• Task: Which lines of the entries below contain the string "noun"? Copy each one.

Dataset items
•••

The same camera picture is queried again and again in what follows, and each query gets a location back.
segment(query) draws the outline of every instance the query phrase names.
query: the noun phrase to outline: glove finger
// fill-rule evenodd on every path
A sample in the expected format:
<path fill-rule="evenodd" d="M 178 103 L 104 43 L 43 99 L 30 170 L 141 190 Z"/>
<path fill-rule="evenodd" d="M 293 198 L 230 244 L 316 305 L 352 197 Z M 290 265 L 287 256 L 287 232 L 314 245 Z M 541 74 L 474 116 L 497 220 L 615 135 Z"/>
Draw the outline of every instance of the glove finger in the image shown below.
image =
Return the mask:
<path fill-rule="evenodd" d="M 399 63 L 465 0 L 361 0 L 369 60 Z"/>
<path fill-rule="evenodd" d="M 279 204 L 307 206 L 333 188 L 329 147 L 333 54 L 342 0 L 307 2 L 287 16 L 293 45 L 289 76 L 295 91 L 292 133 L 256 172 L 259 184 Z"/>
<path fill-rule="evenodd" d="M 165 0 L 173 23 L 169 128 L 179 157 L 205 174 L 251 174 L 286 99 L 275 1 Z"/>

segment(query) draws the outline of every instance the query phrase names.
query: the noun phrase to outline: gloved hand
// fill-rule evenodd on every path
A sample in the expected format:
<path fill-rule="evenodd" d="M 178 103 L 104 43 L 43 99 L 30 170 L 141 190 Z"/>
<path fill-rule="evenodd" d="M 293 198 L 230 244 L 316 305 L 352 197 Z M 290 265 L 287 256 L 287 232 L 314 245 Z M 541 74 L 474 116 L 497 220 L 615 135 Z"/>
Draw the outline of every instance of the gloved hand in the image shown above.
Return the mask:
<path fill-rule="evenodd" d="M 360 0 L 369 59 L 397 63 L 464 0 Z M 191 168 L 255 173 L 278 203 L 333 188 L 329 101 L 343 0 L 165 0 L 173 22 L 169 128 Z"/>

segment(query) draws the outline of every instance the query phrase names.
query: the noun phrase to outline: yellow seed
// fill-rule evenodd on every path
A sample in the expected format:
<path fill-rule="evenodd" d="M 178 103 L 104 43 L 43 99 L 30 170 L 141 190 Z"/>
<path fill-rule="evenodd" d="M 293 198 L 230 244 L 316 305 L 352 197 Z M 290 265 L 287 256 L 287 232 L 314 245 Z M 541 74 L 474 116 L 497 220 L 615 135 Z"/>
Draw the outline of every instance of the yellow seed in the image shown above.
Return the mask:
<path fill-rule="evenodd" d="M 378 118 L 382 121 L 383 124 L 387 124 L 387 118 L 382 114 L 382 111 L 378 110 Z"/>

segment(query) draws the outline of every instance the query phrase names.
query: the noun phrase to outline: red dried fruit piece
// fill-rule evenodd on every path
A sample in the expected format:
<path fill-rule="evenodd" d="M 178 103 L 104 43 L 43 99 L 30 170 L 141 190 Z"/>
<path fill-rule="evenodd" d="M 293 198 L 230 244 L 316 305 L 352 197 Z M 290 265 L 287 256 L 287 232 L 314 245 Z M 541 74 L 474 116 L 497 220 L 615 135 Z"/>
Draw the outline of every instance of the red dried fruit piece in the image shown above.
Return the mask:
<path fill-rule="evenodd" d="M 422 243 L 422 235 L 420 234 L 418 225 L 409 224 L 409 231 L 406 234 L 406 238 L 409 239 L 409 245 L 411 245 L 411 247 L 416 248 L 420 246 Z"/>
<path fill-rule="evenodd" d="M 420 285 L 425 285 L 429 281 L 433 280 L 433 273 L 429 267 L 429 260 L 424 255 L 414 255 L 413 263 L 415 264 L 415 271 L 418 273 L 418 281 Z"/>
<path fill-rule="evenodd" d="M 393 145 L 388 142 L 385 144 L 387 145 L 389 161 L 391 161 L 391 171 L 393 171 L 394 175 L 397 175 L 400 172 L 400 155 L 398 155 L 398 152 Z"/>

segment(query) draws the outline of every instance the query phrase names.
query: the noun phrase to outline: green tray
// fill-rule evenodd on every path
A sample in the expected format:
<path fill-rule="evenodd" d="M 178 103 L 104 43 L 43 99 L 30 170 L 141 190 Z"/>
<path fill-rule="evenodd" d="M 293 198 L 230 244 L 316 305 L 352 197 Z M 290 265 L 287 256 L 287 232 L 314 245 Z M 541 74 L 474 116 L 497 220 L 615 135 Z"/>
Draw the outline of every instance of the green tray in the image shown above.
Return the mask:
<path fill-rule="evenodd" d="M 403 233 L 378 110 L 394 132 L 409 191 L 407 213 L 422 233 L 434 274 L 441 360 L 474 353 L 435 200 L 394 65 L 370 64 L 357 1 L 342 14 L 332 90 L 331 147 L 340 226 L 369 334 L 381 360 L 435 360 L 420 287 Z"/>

•••

• Result:
query: the noun phrase to outline: glove finger
query: the noun phrase to outline: gloved hand
query: the noun phrase to outline: yellow seed
query: the noun phrase to outline: red dried fruit piece
query: the noun phrase to outline: green tray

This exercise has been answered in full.